# Can and Chi and a Lab live together?



## Lab Lover (Oct 12, 2008)

My wife and I have a 4 year old black lab named Jake. We both love Jake very much. My wife and I have often discussed getting another dog. We both have agreed that a Chihuahua would be a great addition. We never pursued the second dog; but yesterday, a friend approached us with their pick of the breed, a female, produced from her male Chihuahua. 

My wife and I both like the female, 8 week old Chihuahua. We are considering keeping her, but we need to know if the fixed male lab and the chi can co-exist. My wife, lab and I (no kids) have achieved a nice balance. After training the no addition, will we be able to find that balance again? Will the 2 dogs be happy together? There is no doubt that we will be happy, if the dogs get along, play together, and live in harmony.

Thanks in advance for any advice!


----------



## ShamBam (Oct 7, 2008)

Hi  I just wanted to say that I believe any dogs can live together if they're introduced and socialized correctly. I don't think you'll have a problem! I have an english mastiff and I'm getting my Chi in a few months. My guy is big, but he's the most gentle dog ever, and I know they're going to get along great (he adores little dogs too).

Good luck!


----------



## KayC (May 3, 2005)

Hello and Welcome to chi ppl. My American Staffordshire (Max) and Zoey get along great. I never leave them unattended tough. I'm afraid Zoey might hurt Max ;-).


----------



## cocopuff (Mar 27, 2004)

Hello! We have a 13 year old lab/cross and 3 chi's. After their initial intro they have been fast friends. Spot has always been a gentle dog and has always accepted whatever we have brought home.

Here are Cotton and Spot sharing the water dish...


















and here is Spot telling Cotton a story...


----------



## freedomchis (Jul 28, 2007)

i would agree with what everyone else says a lot of members here have big dogs with their chis 
we are planning on either getting a bullmastiff or a great dane next year 

PS cocopuff can you please post more piccies of those beautiful dogs i would love to see more they look soooooooooooo cute the narrating was great too


----------



## CHI'S AND ME (May 7, 2006)

I have 5 chis and 2 labs, we all get along great. My choco lab is out of the game right now, he had acl surgery, and he misses them desperatly. The smallest chi is 3 lbs, the labs are 92 lbs.
All is good.


----------



## Yoshismom (Jul 6, 2005)

How is your Labs prey drive? Does he seem to do well with other smaller animals? These are things to consider. I would say if he/she gets along with other dogs and smaller animals than everything should be fine, just introduce slowly and only allow them around each other supervised as labs can be very high energy and may accidentally hurt a Chi;-)

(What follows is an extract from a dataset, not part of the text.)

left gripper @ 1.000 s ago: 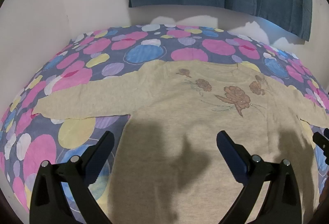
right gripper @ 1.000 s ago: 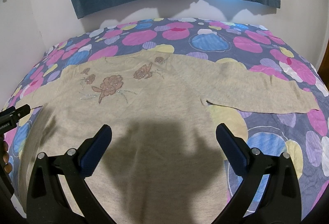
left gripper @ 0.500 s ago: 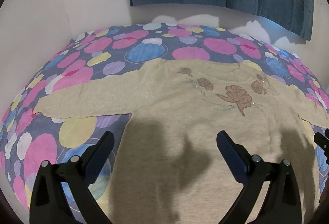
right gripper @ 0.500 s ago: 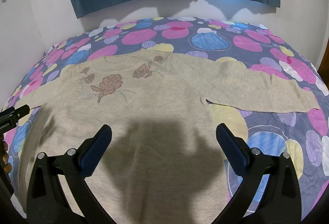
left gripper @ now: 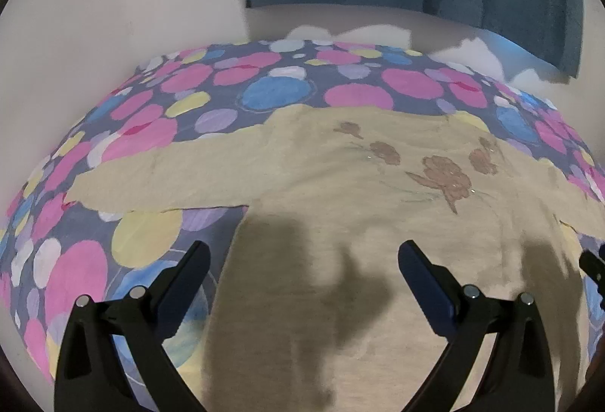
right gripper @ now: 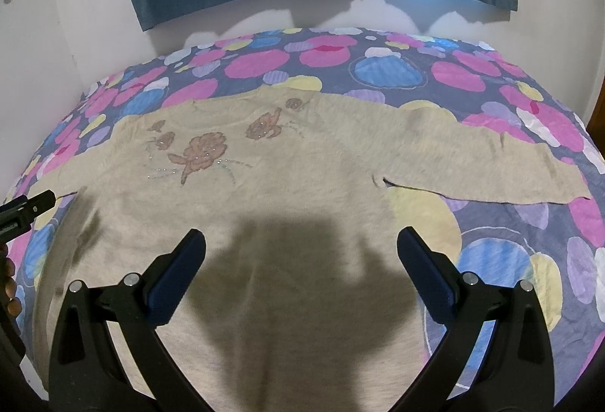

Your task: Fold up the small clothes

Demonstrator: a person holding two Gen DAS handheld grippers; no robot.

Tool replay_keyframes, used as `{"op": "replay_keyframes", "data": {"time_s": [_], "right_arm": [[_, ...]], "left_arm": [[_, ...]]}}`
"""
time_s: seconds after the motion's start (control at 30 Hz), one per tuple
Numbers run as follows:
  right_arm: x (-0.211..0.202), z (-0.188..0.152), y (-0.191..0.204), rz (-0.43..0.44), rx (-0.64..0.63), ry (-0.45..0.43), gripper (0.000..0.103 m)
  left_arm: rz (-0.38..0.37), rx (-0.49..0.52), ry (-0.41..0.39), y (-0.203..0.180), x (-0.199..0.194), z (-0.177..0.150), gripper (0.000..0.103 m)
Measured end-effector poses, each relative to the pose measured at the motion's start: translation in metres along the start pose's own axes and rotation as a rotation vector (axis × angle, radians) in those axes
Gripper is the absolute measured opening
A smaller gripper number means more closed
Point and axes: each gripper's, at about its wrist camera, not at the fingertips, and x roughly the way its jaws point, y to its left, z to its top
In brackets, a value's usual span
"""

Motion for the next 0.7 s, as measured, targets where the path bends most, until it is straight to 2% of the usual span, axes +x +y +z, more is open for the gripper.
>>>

With that being said...I have a Great Dane, Weimaraner, Sheltie and 2 Chis


----------



## cocopuff (Mar 27, 2004)

Yoshismom said:


> How is your Labs prey drive?


I know what you mean. Spot was used to catching rabbits and mice. So when we first introduced CoCo to Spot many years ago she started to drool. We had to make sure that she knew that CoCo (and now Cotton and Tinker) were her friends not a snack.


----------



## BABY BABS (Feb 5, 2008)

I have a labmix a shepherdmix and a chi. They cohabitat together just fine. The other members have certainly mentioned some great things to think about and I would add to think about whether you are the pack leader or the lab is. If things are going well now, you probably are the pack leader and therefore adding a new member is your decision and your lab will accept that with little or no questions. Good Luck and enjoy your new family member.


----------



## catalat (Apr 21, 2008)

My boyfriends parents 2 goldens and lab get along great with Chloe... and my boyfriend just got a german short hair pointer and the two are best of friends.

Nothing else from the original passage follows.